• _Your goal_: The task calls for the lines below from the line with "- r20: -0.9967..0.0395" to the line with "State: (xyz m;", both ends included, copied exactly, without any pictures.
[[ The data open ]]
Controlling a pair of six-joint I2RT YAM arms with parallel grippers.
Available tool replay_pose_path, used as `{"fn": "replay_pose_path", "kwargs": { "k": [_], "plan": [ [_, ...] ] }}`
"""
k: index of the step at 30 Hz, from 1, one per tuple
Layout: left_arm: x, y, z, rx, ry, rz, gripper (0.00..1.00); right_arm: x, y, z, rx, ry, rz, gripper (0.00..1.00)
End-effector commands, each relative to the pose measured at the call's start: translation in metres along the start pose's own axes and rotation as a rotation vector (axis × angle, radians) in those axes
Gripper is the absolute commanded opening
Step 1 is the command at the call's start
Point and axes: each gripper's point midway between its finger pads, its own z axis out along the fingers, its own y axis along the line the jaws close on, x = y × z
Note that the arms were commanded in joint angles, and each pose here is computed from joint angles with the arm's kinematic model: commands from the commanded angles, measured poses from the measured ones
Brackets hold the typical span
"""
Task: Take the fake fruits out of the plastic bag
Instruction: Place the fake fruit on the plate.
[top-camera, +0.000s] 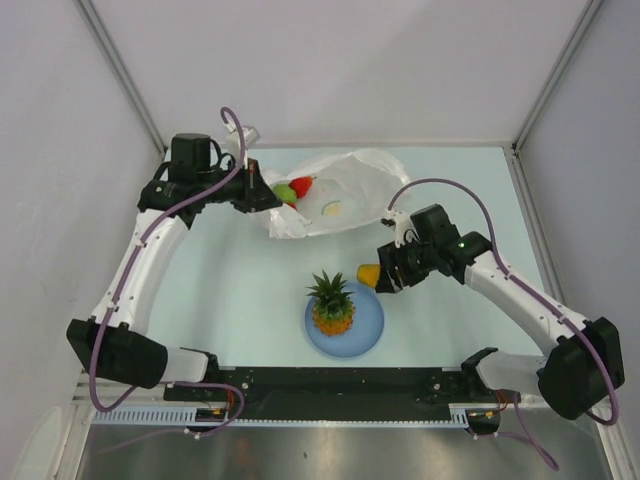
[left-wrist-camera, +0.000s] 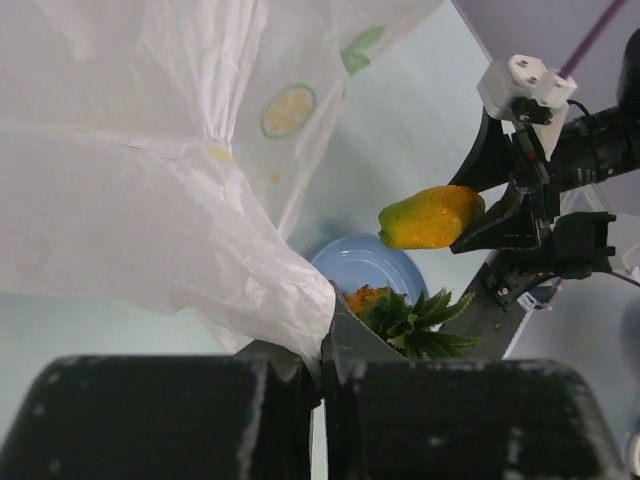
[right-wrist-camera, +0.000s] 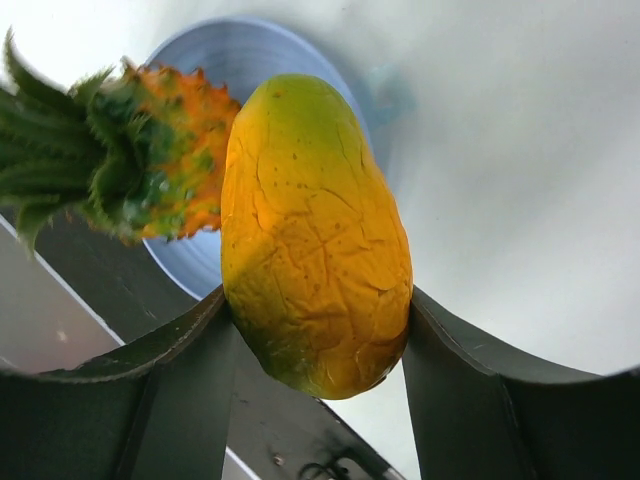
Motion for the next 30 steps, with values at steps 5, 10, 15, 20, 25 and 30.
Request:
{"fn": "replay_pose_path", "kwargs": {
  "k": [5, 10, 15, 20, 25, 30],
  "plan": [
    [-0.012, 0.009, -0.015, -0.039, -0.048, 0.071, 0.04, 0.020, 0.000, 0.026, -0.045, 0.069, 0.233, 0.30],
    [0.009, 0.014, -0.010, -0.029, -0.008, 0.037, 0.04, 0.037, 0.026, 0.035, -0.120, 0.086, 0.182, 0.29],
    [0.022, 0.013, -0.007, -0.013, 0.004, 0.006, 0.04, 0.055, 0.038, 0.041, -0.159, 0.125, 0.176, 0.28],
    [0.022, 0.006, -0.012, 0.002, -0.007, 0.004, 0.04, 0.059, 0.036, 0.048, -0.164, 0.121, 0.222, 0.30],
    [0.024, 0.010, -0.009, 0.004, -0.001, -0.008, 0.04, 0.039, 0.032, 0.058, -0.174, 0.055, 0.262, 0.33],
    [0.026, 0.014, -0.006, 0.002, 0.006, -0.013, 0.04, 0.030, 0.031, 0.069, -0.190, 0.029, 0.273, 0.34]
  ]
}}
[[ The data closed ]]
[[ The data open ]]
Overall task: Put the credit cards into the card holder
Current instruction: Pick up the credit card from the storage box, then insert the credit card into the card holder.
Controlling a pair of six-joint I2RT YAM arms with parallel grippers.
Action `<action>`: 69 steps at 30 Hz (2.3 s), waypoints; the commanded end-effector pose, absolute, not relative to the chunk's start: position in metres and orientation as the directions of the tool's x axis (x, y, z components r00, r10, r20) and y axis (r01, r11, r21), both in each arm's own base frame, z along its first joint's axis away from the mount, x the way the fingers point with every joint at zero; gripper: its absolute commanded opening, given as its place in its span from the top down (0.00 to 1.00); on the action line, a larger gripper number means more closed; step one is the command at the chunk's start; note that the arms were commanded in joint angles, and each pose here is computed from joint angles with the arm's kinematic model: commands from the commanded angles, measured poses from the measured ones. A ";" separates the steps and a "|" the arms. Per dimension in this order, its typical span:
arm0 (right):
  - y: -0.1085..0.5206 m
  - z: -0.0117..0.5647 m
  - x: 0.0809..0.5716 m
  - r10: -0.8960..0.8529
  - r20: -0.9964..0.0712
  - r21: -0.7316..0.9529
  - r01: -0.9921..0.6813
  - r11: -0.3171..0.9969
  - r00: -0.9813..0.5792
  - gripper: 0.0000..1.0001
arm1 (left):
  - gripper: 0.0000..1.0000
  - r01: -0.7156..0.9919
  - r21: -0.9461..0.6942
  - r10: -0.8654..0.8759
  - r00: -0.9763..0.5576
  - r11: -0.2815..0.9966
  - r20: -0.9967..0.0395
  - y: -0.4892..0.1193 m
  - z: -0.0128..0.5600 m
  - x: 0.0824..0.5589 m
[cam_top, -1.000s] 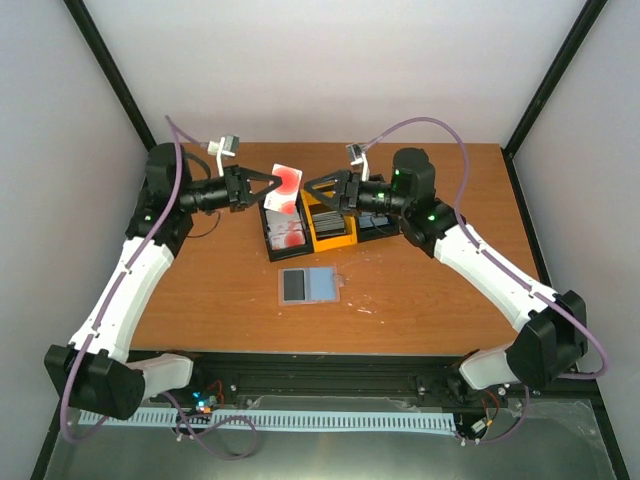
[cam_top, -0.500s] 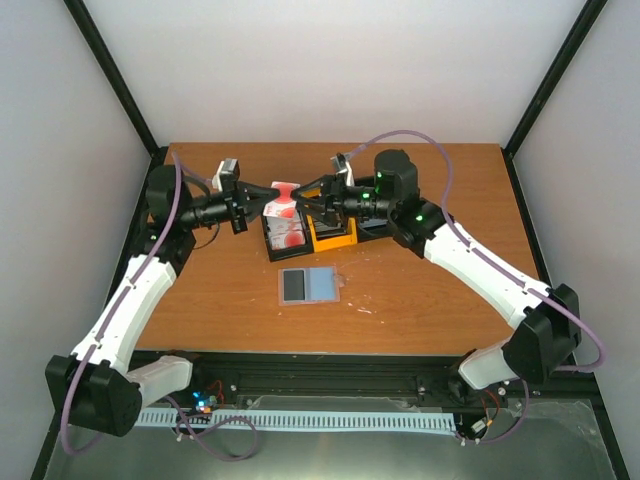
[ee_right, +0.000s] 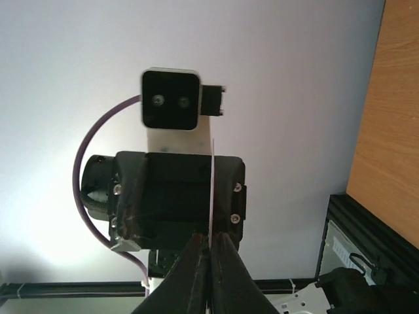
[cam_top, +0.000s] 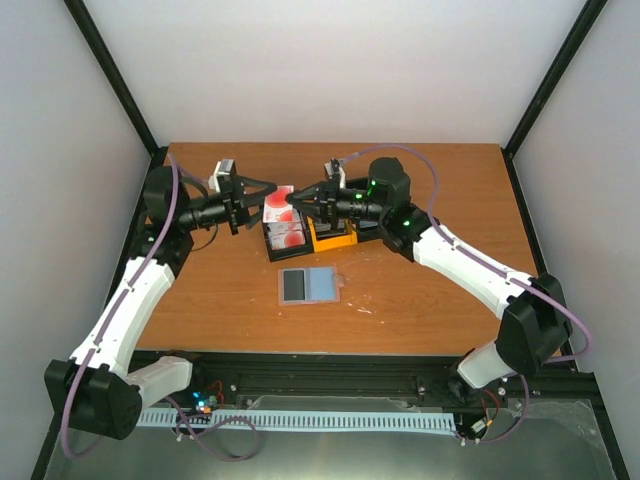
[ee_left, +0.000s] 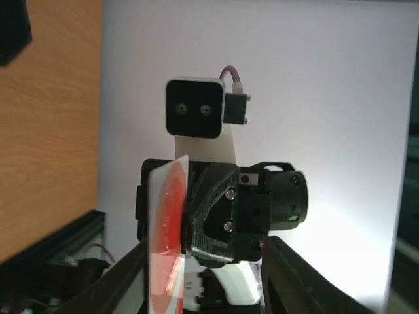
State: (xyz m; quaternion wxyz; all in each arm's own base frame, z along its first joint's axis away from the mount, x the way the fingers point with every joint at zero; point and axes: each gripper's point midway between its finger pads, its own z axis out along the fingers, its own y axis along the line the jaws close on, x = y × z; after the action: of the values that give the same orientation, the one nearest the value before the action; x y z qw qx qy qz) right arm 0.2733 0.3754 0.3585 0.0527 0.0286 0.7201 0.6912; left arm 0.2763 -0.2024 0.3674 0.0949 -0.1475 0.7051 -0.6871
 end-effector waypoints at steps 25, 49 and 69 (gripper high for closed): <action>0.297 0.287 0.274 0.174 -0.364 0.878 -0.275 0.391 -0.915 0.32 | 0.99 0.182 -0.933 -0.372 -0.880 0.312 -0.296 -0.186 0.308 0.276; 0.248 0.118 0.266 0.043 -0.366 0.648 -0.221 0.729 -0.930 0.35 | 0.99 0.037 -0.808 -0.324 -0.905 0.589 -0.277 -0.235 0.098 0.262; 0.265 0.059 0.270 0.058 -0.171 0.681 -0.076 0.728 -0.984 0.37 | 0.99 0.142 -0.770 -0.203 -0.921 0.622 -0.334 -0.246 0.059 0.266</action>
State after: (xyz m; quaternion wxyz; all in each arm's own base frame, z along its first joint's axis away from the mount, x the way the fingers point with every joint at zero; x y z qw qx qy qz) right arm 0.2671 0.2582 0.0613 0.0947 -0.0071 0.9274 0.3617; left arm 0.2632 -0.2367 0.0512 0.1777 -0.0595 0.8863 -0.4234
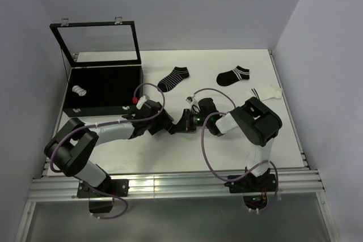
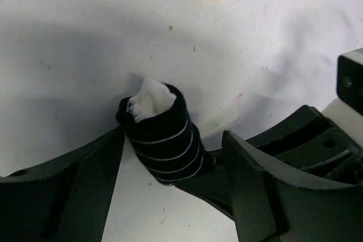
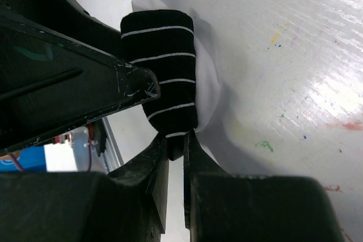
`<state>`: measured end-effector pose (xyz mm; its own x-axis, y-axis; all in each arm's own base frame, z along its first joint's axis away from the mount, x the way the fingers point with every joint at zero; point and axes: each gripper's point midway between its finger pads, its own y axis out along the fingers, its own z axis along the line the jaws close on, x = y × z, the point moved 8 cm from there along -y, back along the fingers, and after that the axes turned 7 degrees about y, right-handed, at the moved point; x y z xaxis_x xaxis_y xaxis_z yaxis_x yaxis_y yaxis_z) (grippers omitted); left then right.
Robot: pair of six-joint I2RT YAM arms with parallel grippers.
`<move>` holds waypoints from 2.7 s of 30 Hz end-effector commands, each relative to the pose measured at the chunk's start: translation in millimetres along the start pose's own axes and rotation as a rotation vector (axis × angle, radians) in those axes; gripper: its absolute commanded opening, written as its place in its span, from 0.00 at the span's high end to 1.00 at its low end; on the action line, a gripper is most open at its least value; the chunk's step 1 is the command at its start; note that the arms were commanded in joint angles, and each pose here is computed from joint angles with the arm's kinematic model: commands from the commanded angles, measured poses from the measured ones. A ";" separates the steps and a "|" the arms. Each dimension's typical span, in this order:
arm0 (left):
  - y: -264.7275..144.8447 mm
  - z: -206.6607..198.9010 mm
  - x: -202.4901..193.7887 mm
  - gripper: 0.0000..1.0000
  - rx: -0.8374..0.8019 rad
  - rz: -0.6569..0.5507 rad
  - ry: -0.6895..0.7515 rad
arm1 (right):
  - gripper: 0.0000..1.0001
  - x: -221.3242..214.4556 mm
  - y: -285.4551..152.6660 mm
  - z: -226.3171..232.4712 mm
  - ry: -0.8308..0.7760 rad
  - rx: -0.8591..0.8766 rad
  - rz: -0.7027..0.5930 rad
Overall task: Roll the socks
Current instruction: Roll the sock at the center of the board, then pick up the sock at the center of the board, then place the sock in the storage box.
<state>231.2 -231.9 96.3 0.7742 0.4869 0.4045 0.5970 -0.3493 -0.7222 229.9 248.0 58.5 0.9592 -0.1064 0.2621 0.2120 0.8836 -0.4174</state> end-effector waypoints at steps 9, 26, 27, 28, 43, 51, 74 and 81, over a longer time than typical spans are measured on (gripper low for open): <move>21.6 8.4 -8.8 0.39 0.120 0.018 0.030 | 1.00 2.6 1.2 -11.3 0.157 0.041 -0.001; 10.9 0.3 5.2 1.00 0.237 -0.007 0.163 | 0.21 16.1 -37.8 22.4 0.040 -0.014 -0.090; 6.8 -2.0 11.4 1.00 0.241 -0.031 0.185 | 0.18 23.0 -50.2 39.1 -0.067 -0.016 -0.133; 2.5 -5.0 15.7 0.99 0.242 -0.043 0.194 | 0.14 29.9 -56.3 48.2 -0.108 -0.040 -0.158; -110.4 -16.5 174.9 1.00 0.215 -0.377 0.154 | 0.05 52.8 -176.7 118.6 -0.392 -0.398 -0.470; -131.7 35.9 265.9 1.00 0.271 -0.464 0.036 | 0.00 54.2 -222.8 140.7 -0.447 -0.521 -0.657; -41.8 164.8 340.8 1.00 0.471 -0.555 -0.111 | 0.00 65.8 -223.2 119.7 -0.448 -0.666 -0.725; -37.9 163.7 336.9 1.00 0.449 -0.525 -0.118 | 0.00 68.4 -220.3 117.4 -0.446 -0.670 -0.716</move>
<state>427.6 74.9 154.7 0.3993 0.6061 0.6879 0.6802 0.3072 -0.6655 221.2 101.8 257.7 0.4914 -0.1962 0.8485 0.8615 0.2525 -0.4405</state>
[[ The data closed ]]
• _Result of the exercise_:
  - r20: -0.9967..0.0395
  - y: -0.4892..0.1193 m
  - z: -0.0128..0.5600 m
  - x: 0.0824..0.5589 m
[cam_top, -1.000s] 
[cam_top, -0.500s] 
[ee_right, +0.000s] 
[cam_top, +0.000s] 
[ee_left, +0.000s] 
State: (xyz m; quaternion wxyz; all in each arm's own base frame, z along its first joint's axis away from the mount, x the way the fingers point with every joint at zero; point and axes: each gripper's point midway between its finger pads, its own z axis out along the fingers, its own y axis along the line the jaws close on, x = y × z; after the action: of the values that give the same orientation, the one nearest the value before the action; x y z qw qx qy qz) right arm 0.2733 0.3754 0.3585 0.0527 0.0286 0.7201 0.6912; left arm 0.2763 -0.2024 0.3674 0.0949 -0.1475 0.7051 -0.6871

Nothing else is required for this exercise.